Gather from the listing below each line that includes the word "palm", and copy it.
━━━━━━
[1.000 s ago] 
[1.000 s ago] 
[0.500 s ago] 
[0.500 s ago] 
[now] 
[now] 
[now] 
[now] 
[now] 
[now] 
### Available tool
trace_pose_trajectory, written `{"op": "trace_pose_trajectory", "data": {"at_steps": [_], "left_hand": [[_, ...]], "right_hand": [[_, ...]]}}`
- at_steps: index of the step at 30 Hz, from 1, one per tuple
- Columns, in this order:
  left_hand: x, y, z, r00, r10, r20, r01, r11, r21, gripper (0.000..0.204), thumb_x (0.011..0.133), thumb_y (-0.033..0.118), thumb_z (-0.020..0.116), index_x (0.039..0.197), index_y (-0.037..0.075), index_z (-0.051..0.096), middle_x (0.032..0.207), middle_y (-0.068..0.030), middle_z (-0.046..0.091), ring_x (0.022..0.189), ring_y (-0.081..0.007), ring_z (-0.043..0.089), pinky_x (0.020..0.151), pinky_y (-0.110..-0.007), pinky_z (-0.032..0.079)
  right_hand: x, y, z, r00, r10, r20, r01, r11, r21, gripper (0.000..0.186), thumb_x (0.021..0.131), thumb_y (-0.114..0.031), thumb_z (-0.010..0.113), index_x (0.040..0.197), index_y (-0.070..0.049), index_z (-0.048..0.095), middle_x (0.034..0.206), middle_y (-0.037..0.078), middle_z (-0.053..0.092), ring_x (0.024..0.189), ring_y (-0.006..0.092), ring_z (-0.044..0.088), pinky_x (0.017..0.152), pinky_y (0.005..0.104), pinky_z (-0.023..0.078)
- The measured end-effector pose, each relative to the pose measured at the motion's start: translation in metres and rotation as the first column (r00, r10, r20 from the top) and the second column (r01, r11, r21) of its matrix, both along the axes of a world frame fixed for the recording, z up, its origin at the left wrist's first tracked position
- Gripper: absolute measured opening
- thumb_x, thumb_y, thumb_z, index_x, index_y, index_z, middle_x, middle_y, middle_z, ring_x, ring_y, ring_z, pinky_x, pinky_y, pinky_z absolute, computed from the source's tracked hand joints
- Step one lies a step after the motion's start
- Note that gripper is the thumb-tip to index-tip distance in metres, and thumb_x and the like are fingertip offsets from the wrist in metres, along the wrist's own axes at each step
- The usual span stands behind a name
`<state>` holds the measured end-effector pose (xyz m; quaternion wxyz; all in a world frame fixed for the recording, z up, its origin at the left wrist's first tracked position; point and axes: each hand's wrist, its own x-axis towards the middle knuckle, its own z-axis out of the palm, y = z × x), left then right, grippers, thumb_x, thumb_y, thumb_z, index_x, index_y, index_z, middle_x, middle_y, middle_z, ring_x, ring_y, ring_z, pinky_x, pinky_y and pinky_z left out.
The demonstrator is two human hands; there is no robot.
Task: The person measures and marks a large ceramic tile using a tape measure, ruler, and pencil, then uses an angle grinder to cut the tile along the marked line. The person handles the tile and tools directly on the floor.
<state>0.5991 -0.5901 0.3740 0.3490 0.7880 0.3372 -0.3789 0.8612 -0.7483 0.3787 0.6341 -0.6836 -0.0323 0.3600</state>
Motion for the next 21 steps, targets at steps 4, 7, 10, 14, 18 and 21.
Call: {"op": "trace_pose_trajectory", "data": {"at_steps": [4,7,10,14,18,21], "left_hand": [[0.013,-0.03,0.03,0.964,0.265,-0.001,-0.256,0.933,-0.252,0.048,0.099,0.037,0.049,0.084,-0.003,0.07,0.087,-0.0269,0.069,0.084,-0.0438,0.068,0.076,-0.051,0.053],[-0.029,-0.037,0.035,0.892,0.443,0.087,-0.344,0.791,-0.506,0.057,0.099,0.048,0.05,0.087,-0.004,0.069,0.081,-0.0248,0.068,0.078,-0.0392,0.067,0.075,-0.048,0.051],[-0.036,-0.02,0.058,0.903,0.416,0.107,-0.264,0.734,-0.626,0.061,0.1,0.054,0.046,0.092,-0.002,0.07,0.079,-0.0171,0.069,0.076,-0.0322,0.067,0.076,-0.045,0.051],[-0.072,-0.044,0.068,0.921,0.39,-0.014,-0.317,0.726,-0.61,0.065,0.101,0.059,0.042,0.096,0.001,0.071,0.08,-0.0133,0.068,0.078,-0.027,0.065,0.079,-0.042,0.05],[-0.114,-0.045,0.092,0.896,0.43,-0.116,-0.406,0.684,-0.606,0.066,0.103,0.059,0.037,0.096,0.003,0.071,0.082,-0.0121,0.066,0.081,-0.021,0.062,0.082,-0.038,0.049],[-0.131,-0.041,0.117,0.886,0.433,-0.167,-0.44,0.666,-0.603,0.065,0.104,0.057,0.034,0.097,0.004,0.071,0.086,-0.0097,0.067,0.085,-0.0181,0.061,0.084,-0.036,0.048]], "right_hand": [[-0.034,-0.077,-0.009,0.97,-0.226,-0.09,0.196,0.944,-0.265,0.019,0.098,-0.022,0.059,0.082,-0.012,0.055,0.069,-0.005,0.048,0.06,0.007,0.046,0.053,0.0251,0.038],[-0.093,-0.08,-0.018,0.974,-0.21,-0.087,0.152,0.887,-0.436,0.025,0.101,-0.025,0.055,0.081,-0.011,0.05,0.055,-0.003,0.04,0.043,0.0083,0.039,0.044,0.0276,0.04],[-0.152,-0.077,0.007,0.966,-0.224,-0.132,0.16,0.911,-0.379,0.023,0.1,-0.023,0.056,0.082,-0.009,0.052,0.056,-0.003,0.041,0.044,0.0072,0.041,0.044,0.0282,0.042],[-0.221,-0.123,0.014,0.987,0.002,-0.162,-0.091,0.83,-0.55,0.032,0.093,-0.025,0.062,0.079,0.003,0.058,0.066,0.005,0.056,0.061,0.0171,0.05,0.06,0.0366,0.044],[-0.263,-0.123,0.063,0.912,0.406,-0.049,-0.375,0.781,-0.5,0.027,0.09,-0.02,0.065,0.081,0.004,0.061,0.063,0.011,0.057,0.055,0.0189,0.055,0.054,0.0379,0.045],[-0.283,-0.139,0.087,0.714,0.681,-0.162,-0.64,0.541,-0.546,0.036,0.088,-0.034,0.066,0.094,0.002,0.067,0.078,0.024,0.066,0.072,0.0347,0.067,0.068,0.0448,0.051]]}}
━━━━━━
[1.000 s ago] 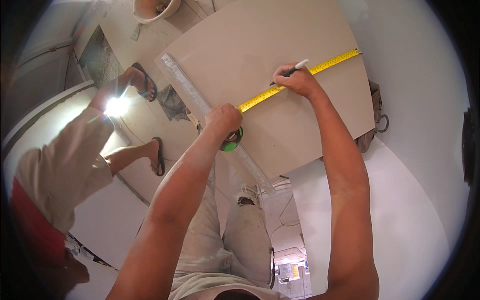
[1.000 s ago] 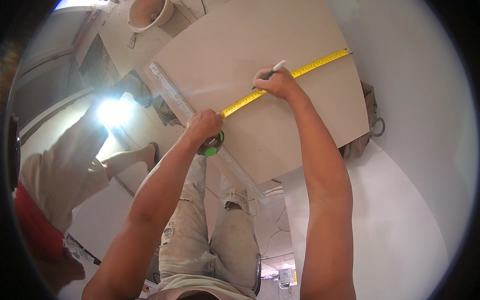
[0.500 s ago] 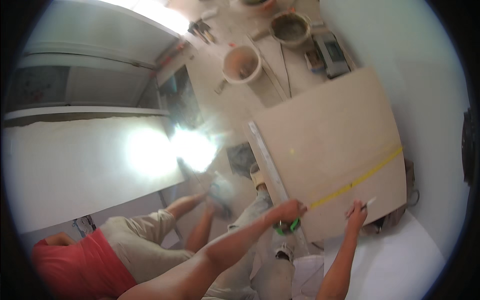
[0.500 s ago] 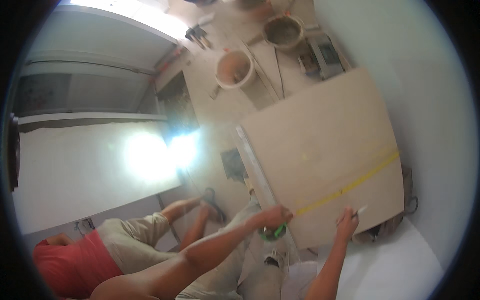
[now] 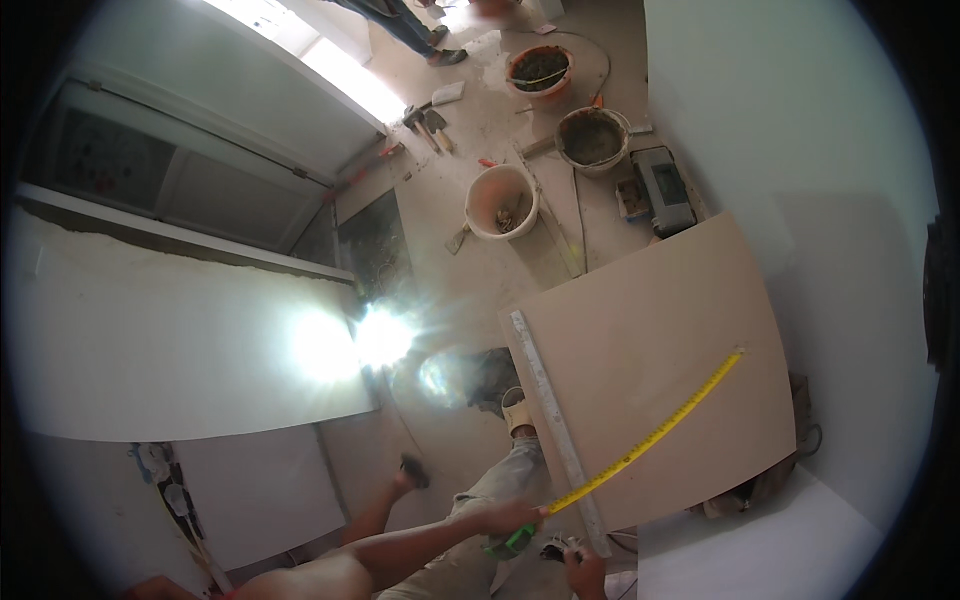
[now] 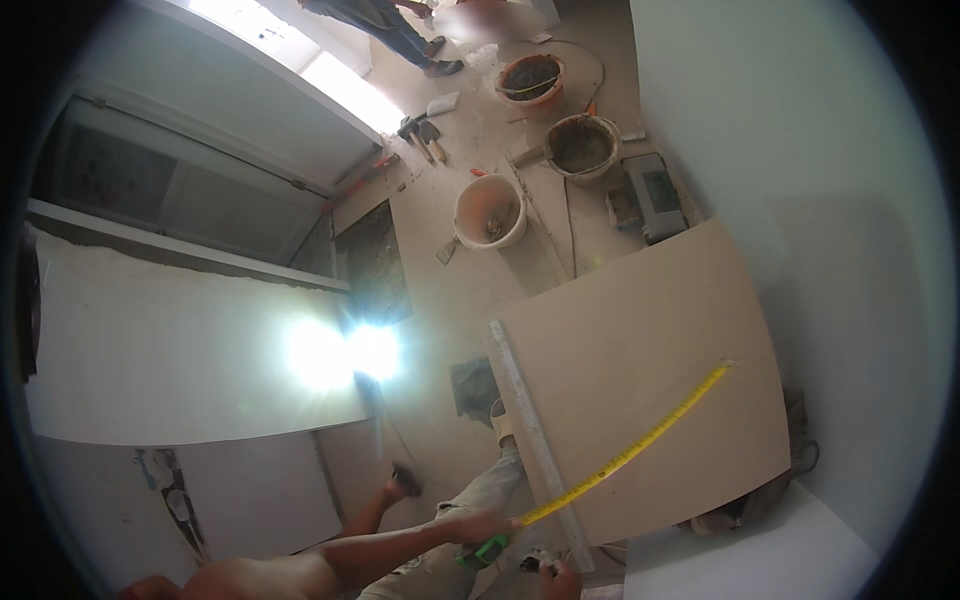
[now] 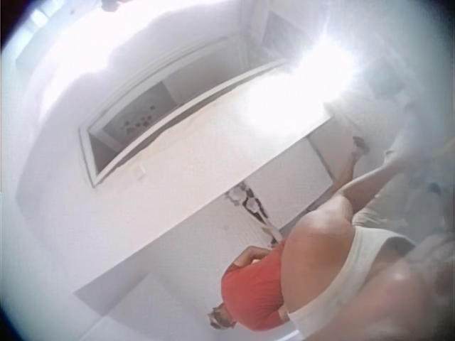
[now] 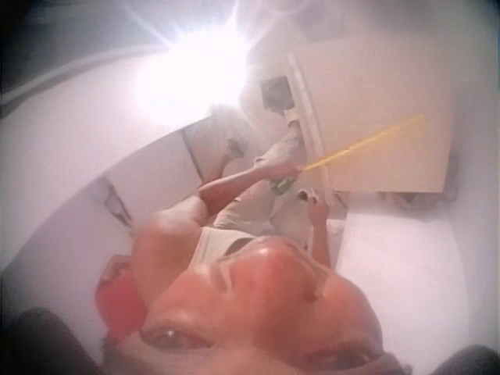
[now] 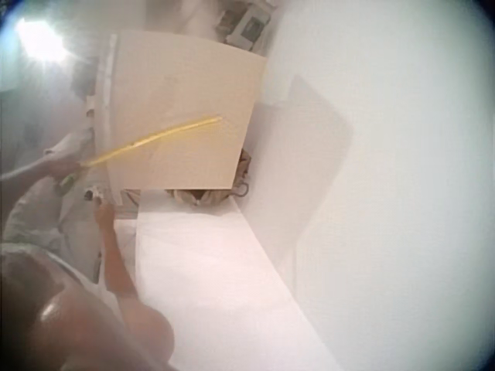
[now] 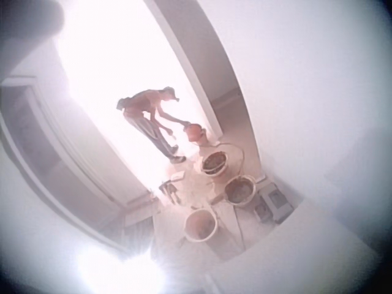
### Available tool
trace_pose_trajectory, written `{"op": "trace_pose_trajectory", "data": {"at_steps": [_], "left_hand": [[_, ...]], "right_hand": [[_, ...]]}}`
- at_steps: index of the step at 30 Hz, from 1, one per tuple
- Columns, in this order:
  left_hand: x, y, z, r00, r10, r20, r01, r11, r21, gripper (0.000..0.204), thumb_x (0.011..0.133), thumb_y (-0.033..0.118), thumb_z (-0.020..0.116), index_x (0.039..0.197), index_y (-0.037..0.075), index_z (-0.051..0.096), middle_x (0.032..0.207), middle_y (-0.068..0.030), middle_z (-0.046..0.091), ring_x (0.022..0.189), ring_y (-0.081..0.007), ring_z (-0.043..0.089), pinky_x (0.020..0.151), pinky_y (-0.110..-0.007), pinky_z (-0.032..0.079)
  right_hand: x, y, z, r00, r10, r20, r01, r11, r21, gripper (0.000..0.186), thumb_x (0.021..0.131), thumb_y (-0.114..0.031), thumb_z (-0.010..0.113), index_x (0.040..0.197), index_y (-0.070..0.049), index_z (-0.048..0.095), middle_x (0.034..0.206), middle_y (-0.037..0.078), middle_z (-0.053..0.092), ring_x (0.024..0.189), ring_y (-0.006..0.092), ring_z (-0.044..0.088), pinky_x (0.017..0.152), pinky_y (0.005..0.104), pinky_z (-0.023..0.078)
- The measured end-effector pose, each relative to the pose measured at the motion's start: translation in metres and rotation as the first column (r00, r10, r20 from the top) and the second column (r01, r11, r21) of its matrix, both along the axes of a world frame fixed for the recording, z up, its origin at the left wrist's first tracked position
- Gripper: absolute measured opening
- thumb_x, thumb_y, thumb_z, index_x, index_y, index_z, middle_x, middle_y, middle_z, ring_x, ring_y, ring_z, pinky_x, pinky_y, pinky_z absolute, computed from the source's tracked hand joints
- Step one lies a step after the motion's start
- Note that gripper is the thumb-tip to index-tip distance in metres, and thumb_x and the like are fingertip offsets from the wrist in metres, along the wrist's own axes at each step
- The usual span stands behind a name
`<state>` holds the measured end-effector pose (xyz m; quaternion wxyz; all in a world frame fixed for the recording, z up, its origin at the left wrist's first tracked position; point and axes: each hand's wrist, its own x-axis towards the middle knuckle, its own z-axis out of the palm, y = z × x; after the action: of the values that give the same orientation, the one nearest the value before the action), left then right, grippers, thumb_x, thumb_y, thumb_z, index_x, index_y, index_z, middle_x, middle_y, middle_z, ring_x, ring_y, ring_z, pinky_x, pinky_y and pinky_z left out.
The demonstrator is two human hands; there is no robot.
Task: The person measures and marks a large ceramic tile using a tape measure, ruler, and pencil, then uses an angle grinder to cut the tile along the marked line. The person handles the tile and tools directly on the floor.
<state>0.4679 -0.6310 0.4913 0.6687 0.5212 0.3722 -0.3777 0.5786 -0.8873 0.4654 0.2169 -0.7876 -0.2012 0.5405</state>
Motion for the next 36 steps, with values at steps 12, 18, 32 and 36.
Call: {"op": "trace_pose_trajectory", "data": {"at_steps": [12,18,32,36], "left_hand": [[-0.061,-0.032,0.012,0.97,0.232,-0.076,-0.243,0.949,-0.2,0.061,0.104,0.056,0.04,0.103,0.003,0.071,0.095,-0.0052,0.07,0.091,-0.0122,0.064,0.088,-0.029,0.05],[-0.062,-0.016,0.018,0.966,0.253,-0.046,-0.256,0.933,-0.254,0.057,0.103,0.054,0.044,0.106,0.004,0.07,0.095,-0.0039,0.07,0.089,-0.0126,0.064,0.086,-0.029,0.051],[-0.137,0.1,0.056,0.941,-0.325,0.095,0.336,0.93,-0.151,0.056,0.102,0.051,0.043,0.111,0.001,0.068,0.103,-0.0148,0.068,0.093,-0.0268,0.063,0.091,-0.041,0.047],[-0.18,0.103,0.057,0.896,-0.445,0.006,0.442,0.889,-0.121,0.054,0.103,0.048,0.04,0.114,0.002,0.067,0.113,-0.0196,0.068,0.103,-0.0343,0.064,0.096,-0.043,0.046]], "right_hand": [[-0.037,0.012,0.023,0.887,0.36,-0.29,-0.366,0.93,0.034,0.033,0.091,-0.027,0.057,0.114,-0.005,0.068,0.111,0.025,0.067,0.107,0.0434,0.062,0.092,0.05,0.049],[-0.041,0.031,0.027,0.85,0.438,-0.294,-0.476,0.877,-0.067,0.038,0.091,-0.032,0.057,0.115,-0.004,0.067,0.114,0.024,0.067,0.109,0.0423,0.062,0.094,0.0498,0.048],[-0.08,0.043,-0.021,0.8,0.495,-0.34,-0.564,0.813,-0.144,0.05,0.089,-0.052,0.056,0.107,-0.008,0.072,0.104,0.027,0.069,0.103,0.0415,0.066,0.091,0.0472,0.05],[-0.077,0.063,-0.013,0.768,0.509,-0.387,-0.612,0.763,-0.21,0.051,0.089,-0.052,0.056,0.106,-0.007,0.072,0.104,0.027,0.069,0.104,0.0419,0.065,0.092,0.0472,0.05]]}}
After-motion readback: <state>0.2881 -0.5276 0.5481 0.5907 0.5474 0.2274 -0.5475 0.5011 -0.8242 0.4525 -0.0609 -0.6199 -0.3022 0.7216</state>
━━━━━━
▶ [RESPONSE FOR THIS EXERCISE]
`<state>` holds the measured end-effector pose (xyz m; quaternion wxyz; all in a world frame fixed for the recording, z up, its origin at the left wrist's first tracked position; point and axes: each hand's wrist, its own x-axis towards the middle knuckle, its own z-axis out of the palm, y = z × x), left then right, grippers, thumb_x, thumb_y, thumb_z, index_x, index_y, index_z, middle_x, middle_y, middle_z, ring_x, ring_y, ring_z, pinky_x, pinky_y and pinky_z left out.
`<state>` holds the measured end-effector pose (xyz m; quaternion wxyz; all in a world frame fixed for the recording, z up, its origin at the left wrist's first tracked position; point and axes: each hand's wrist, its own x-axis towards the middle knuckle, its own z-axis out of the palm, y = z × x; after the action: of the values that give the same orientation, the one nearest the value before the action), left then right, grippers, thumb_x, thumb_y, thumb_z, index_x, index_y, index_z, middle_x, middle_y, middle_z, ring_x, ring_y, ring_z, pinky_x, pinky_y and pinky_z left out.

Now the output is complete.